As the project moved forward, it maybe became more unusual. Springsteen visited the set often, apologising to White each time he arrived. “It’s gotta be really strange with the guy’s foolish self standing there,” he said. But he enjoyed what he saw: “I’ve mentioned this previously, but I kept thinking ‘Damn, when did I get that good-looking?’” In the seat beside him, White wags his finger and shakes his head.
Springsteen had little uncertainty about White’s choice; he was aware that the actor was ready to represent the most introspective time in his recording career. “I’d watched The Bear, and how the camera tracked his internal life,” he said. “And if you see him in a film, it’s a well-known phrase, but he’s a stage legend.”
When he first saw White acting as him, he was impressed by the actor’s method. “His performance was entirely from the inner self outward, not just choosing characteristics and wearing them like clothes,” he said. “It’s a non-imitative performance, but somehow it greatly relates to my story and myself.” He viewed it as something similar to his own approach to songwriting – to writing about people whose lives vary significantly from his own. “You have to discover the part of them that is part of you.”
More disconcerting was the way the film pushed him to revisit hard phases in his own life. The recreation of his grandparents’ home in Freehold, New Jersey – a house he once described as “the best and most sorrowful sanctuary I’ve ever known” was strange; Springsteen recounted how often he visited the home in his dreams. “So, to be in that house again … it was truly wondrous, and extremely moving.”
Similarly, it was “a very powerful thing” to see Stephen Graham as his father – depicting his volatile early years, when he experienced unrecognized mental health issues and drank heavily, and the fragility and sweetness of his later years.
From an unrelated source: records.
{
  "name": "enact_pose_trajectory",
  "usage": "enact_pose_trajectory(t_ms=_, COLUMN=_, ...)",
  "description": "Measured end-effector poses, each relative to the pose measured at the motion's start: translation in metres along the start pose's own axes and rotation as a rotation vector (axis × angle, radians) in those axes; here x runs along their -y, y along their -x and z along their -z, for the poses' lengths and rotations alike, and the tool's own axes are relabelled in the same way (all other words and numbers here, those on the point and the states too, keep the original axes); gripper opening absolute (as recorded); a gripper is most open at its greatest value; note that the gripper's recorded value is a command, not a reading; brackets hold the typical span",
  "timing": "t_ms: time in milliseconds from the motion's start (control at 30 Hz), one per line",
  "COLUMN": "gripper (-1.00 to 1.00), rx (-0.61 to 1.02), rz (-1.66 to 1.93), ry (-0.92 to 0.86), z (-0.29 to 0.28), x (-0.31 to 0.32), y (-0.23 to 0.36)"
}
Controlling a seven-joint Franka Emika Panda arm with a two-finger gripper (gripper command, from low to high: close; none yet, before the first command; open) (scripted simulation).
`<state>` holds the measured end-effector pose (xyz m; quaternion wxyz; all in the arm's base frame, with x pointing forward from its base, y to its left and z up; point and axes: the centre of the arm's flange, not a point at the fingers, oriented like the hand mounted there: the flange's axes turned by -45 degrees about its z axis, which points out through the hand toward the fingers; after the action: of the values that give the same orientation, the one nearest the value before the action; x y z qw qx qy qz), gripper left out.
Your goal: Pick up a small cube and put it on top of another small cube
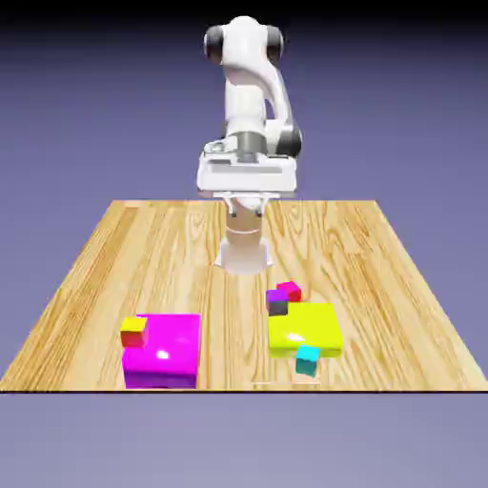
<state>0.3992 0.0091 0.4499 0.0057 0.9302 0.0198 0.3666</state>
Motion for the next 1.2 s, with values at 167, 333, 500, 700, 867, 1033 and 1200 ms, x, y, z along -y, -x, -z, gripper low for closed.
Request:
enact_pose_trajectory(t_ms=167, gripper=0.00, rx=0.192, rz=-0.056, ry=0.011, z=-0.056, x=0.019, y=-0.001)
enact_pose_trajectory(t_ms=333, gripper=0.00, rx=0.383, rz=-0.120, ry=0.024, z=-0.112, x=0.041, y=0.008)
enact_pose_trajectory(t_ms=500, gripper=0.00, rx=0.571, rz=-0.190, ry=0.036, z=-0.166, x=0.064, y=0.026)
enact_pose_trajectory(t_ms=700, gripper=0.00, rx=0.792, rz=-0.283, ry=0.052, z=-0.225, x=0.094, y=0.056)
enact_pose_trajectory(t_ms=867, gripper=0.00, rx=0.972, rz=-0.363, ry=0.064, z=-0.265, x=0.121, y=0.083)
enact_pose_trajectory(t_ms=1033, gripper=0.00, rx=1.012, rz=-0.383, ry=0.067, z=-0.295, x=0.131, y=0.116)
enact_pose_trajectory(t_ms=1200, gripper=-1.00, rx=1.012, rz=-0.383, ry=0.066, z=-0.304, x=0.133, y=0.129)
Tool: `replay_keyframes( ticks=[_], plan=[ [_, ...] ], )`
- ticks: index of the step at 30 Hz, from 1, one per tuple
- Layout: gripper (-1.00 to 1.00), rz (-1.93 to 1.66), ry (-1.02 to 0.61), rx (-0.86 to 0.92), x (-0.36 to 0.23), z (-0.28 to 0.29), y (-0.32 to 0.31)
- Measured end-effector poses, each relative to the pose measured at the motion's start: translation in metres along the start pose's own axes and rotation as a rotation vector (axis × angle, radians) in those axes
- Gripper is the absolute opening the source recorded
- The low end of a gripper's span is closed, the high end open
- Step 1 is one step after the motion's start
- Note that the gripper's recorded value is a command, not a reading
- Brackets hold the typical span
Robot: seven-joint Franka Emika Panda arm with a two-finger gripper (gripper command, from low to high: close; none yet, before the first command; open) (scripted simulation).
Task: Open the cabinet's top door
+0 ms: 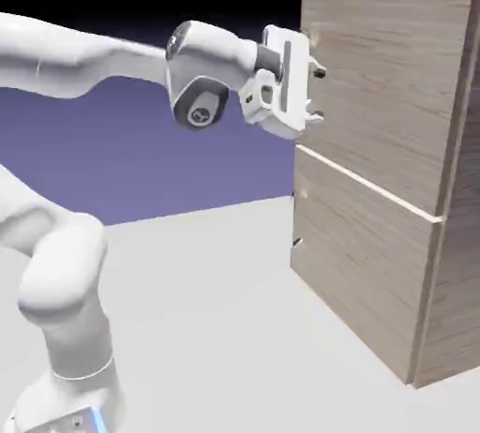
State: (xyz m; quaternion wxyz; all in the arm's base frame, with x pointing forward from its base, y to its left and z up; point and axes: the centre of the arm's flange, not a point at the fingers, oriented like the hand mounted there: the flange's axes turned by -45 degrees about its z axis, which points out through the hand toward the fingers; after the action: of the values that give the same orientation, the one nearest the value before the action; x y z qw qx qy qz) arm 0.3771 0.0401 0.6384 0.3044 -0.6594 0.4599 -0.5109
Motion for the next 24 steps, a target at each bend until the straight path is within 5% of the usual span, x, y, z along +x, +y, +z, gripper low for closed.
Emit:
replay_keyframes(
  ticks=[10,24],
  plan=[
    [0.0,0.641,0.028,0.198,-0.043,-0.029,-0.06],
    [0.0,1.503,-0.136,0.324,-0.158,-0.003,-0.078]
  ],
)
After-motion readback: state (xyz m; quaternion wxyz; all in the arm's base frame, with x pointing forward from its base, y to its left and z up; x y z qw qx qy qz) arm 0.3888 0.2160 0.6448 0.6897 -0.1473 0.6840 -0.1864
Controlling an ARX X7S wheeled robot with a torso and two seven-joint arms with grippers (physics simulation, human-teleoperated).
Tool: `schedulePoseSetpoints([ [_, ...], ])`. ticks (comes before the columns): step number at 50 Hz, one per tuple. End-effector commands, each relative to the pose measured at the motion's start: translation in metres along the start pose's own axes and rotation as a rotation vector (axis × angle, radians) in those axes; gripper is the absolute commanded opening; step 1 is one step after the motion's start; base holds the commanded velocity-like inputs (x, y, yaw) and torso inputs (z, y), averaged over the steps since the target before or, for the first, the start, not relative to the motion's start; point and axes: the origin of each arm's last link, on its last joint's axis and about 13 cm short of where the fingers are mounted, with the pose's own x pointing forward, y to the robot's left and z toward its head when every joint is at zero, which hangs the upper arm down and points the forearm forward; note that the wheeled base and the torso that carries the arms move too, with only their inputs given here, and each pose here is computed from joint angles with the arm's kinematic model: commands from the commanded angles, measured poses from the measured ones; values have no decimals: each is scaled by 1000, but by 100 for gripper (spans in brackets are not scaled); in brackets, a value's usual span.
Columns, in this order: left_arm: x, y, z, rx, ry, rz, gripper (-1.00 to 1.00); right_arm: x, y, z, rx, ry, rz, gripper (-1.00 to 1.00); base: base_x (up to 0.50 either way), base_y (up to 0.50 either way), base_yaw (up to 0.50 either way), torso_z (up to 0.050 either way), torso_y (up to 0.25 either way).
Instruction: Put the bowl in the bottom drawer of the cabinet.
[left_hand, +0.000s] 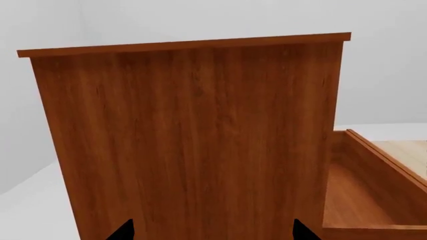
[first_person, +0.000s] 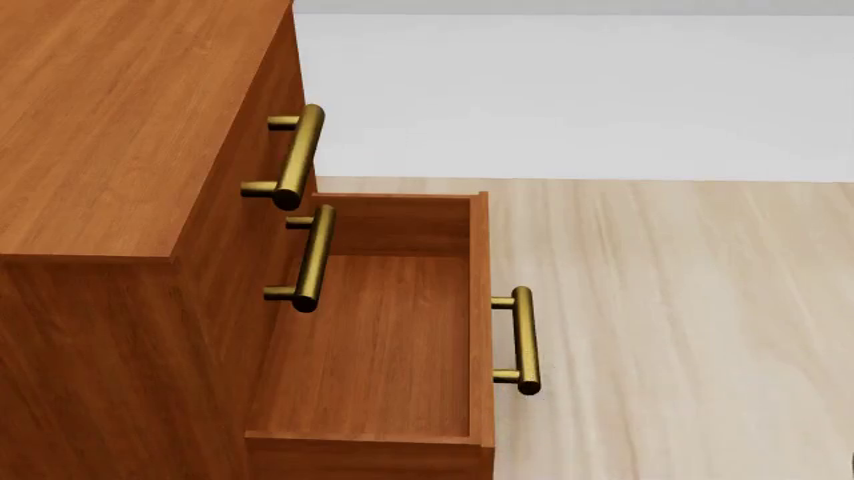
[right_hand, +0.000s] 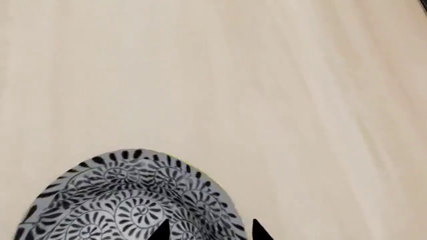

Springsteen recounted watching an early showing in the attendance of his sister, who grasped his hand throughout. Just a year younger than her brother, “she recalled all details”. At the end, she looked at him and said: “Isn’t it marvelous that we have that?”
There was an echo, possibly, of the feeling Springsteen hopes to give his own audiences through his live shows. “You establish an ideal world for three hours,” he informed the select group before him last night. “It’s not a fictional universe. It’s a very credible world. It has all the joyful and painful parts of life … But hopefully there’s an element of transcendence that my audience carries away. And with luck it stays with them for as long as they need it.”